[[ SUPPLIED MATERIAL open ]]
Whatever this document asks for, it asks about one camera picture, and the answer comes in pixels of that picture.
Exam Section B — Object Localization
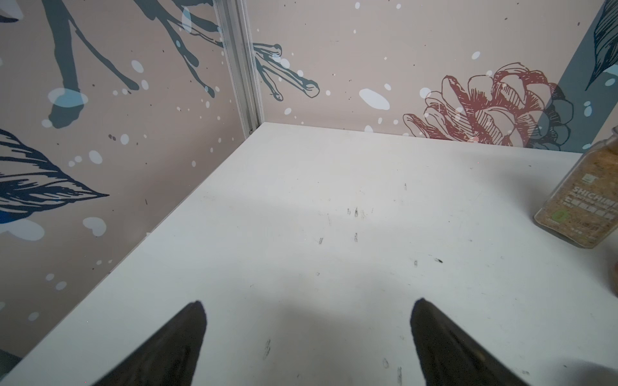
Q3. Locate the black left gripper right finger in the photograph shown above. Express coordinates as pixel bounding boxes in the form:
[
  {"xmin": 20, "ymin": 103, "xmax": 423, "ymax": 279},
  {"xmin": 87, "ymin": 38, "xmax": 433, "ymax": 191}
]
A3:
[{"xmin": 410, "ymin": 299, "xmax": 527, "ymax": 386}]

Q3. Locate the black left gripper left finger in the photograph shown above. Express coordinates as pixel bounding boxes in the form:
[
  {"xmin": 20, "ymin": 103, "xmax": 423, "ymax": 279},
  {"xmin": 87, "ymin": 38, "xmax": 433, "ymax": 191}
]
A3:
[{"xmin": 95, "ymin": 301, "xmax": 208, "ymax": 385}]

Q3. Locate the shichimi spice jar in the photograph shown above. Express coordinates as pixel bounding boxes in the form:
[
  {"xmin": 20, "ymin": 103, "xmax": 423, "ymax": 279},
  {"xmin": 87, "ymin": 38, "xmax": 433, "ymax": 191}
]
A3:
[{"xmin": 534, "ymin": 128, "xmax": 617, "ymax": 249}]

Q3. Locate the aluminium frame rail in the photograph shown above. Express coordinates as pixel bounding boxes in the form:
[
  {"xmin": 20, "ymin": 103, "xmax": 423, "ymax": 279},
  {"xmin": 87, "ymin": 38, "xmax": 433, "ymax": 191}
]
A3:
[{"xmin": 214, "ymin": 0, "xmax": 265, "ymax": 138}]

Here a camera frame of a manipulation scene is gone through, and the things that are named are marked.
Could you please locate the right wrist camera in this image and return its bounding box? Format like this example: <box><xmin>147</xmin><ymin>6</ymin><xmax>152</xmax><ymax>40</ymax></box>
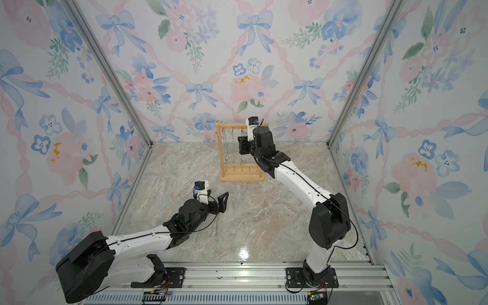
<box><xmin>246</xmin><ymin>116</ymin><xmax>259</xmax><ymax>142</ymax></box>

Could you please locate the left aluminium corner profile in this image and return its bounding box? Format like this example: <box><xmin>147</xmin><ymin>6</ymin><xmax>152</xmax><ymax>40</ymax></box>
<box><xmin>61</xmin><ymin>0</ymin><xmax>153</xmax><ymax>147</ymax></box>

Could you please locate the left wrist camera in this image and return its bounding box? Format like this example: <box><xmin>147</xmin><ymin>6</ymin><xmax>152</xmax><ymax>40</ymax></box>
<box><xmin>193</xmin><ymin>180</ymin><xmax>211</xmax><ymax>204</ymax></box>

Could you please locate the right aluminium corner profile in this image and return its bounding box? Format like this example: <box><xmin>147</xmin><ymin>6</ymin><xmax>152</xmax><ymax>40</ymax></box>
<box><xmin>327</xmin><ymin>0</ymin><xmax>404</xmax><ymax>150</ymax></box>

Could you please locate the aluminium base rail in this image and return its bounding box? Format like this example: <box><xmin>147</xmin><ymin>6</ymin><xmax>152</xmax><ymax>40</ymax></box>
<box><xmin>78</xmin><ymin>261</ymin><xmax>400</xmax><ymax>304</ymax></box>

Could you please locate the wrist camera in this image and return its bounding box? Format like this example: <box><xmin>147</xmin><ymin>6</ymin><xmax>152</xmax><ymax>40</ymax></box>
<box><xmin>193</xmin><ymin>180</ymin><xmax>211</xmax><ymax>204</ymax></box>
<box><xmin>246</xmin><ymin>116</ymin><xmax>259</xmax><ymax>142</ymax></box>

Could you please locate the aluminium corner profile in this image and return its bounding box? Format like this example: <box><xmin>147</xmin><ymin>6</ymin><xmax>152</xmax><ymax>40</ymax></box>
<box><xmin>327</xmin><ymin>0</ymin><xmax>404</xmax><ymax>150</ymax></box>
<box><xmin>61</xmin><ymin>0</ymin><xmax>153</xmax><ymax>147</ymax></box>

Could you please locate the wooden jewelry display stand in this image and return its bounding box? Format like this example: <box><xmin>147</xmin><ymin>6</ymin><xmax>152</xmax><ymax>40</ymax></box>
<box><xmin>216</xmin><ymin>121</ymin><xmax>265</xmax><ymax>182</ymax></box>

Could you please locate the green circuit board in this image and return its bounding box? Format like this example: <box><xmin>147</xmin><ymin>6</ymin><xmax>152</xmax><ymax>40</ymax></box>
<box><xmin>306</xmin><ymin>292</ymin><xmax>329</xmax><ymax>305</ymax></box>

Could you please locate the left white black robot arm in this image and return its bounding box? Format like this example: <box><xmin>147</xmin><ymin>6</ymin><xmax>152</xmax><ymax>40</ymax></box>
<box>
[[ SUPPLIED MATERIAL closed ]]
*TASK TO CARRY OUT:* Where a line in the records above contains "photograph", include it in the count, and give only that number.

*TASK RESULT:* 4